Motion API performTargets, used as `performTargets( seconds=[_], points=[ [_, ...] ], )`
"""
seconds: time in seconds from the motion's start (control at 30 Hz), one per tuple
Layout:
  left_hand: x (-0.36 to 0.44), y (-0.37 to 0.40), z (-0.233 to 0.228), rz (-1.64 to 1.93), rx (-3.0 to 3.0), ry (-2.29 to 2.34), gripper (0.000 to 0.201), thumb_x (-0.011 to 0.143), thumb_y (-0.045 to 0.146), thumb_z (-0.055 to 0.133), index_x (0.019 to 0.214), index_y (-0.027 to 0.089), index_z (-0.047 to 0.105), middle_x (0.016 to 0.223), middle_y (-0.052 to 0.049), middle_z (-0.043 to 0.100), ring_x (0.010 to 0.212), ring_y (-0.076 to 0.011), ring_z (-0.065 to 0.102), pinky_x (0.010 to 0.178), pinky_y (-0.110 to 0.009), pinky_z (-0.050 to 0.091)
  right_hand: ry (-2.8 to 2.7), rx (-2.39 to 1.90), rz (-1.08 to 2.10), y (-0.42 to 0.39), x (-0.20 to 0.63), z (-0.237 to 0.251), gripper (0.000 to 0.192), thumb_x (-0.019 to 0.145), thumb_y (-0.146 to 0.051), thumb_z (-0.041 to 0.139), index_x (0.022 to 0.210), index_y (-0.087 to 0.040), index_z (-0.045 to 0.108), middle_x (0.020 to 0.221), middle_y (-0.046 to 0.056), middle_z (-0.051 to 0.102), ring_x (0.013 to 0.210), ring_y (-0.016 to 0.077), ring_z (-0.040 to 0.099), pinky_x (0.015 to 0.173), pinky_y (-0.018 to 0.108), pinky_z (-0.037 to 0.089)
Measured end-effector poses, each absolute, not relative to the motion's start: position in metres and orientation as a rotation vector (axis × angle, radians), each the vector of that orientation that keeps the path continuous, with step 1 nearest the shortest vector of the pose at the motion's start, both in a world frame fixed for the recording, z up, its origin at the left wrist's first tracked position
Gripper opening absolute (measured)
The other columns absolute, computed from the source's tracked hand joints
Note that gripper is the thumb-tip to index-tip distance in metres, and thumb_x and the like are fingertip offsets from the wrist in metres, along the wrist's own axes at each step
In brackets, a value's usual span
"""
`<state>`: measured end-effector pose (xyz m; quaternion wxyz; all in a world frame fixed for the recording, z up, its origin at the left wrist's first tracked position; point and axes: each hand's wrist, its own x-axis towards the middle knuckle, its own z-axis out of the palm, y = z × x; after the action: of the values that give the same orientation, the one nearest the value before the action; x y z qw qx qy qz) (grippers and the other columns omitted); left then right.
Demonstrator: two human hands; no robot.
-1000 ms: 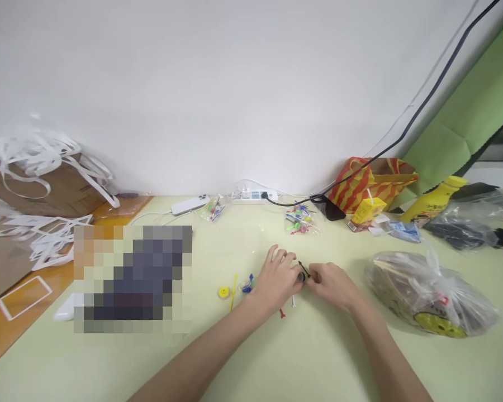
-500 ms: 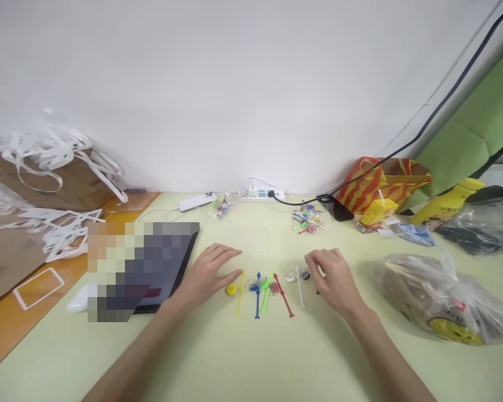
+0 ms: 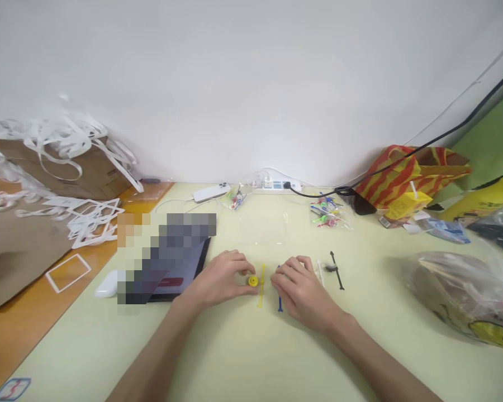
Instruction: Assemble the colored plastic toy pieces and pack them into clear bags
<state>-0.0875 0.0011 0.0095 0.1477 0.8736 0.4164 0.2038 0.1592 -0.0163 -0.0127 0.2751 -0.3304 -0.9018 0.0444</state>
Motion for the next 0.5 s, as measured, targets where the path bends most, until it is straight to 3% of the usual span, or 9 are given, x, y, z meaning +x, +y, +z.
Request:
performTargets(
  seconds=[0.3, 0.4, 0.5],
  points=[
    [-0.081, 0.001, 0.005, 0.642, 2.460, 1.249, 0.008, 0.088, 0.027, 0.069, 0.094, 0.024, 0.065, 0.093, -0.002, 0.069, 0.089, -0.0190, 0.066, 0.081, -0.032, 0.052, -2.243, -0.917, 0.269, -0.011, 0.171, -0.012, 0.022, 0.102, -0.014, 0.043, 0.097, -0.020, 0.064, 0.078, 0.005, 0.064, 0.079, 0.0205, 0.050, 0.078, 0.038, 0.035],
    [-0.083, 0.002, 0.003, 0.712, 2.387, 1.301, 0.012, 0.091, 0.023, 0.062, 0.104, 0.024, 0.062, 0.102, -0.002, 0.068, 0.092, -0.0179, 0.065, 0.082, -0.031, 0.051, -2.256, -0.916, 0.246, -0.014, 0.167, -0.013, 0.020, 0.101, -0.014, 0.045, 0.096, -0.020, 0.064, 0.083, 0.005, 0.066, 0.083, 0.0207, 0.050, 0.081, 0.039, 0.035],
    [-0.085, 0.003, -0.001, 0.734, 2.331, 1.334, 0.007, 0.092, 0.022, 0.059, 0.099, 0.023, 0.059, 0.097, -0.001, 0.068, 0.085, -0.0163, 0.064, 0.076, -0.028, 0.050, -2.264, -0.951, 0.189, -0.018, 0.160, -0.016, 0.018, 0.099, -0.012, 0.049, 0.096, -0.021, 0.065, 0.097, 0.006, 0.067, 0.091, 0.0210, 0.050, 0.085, 0.040, 0.032]
  ],
)
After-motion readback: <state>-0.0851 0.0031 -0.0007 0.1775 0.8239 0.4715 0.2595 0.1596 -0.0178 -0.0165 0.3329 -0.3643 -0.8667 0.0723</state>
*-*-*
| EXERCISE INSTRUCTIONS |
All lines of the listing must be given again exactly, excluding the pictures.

| REPLY TO THE TASK |
Motion API performTargets, used as `performTargets( seconds=[_], points=[ [_, ...] ], )`
"""
seconds: time in seconds from the motion's start (control at 30 Hz), one per tuple
Layout:
  left_hand: x (-0.36 to 0.44), y (-0.37 to 0.40), z (-0.233 to 0.228), rz (-1.64 to 1.93), rx (-3.0 to 3.0), ry (-2.29 to 2.34), gripper (0.000 to 0.201), thumb_x (-0.011 to 0.143), thumb_y (-0.045 to 0.146), thumb_z (-0.055 to 0.133), index_x (0.019 to 0.214), index_y (-0.027 to 0.089), index_z (-0.047 to 0.105), middle_x (0.016 to 0.223), middle_y (-0.052 to 0.049), middle_z (-0.043 to 0.100), ring_x (0.010 to 0.212), ring_y (-0.076 to 0.011), ring_z (-0.065 to 0.102), pinky_x (0.010 to 0.178), pinky_y (-0.110 to 0.009), pinky_z (-0.050 to 0.091)
  right_hand: ry (-2.8 to 2.7), rx (-2.39 to 1.90), rz (-1.08 to 2.10), y (-0.42 to 0.39), x (-0.20 to 0.63), z (-0.237 to 0.251), gripper (0.000 to 0.192), thumb_x (-0.019 to 0.145), thumb_y (-0.146 to 0.051), thumb_z (-0.041 to 0.139), index_x (0.022 to 0.210), index_y (-0.087 to 0.040), index_z (-0.045 to 0.108), middle_x (0.020 to 0.221), middle_y (-0.046 to 0.056), middle_z (-0.051 to 0.102), ring_x (0.013 to 0.210), ring_y (-0.016 to 0.077), ring_z (-0.040 to 0.099), pinky_x (0.015 to 0.173), pinky_y (-0.018 to 0.108), pinky_z (-0.037 to 0.089)
Measured end-effector poses, each absolute, not relative to the motion's start: position in metres and orientation as a rotation vector (axis × angle, radians), each the vector of that orientation that keeps the path continuous, with step 1 nearest the shortest vector of the pose at the motion's start, both in a world frame fixed for the recording, z up, its origin at the left wrist's first tracked position
Gripper opening absolute (measured)
The other columns absolute, computed from the source's tracked hand joints
Note that gripper is the thumb-tip to index-tip distance in metres, and thumb_x and the like are fingertip offsets from the wrist in metres, along the wrist's own axes at each step
In brackets, a value's usual span
"""
`<state>`: measured end-effector pose (xyz m; quaternion wxyz; all in a world frame fixed for the recording, z up, its origin at the left wrist's first tracked position; point and axes: each hand's wrist, its own x-axis towards the middle knuckle, its own z-axis out of the palm, y = z × x; after the action: of the values that give the same orientation, the one nearest the value before the action; x y z qw qx qy qz) (grippers and the other columns omitted); left then right.
Demonstrator: two human hands; no robot.
-1000 ms: 
-500 ms: 
+0 ms: 
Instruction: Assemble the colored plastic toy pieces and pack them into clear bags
<state>-0.0875 0.0011 0.0095 0.1477 0.8736 0.4164 0.2038 0.1592 -0.0163 -0.0127 0.2751 -0.3304 -0.9018 0.0444</state>
Motion for the next 0.5 s, as measured, targets where the path bends most, until it is straight to 3% of the usual span, or 9 are given, x, y, z meaning +x, +y, +z.
Request:
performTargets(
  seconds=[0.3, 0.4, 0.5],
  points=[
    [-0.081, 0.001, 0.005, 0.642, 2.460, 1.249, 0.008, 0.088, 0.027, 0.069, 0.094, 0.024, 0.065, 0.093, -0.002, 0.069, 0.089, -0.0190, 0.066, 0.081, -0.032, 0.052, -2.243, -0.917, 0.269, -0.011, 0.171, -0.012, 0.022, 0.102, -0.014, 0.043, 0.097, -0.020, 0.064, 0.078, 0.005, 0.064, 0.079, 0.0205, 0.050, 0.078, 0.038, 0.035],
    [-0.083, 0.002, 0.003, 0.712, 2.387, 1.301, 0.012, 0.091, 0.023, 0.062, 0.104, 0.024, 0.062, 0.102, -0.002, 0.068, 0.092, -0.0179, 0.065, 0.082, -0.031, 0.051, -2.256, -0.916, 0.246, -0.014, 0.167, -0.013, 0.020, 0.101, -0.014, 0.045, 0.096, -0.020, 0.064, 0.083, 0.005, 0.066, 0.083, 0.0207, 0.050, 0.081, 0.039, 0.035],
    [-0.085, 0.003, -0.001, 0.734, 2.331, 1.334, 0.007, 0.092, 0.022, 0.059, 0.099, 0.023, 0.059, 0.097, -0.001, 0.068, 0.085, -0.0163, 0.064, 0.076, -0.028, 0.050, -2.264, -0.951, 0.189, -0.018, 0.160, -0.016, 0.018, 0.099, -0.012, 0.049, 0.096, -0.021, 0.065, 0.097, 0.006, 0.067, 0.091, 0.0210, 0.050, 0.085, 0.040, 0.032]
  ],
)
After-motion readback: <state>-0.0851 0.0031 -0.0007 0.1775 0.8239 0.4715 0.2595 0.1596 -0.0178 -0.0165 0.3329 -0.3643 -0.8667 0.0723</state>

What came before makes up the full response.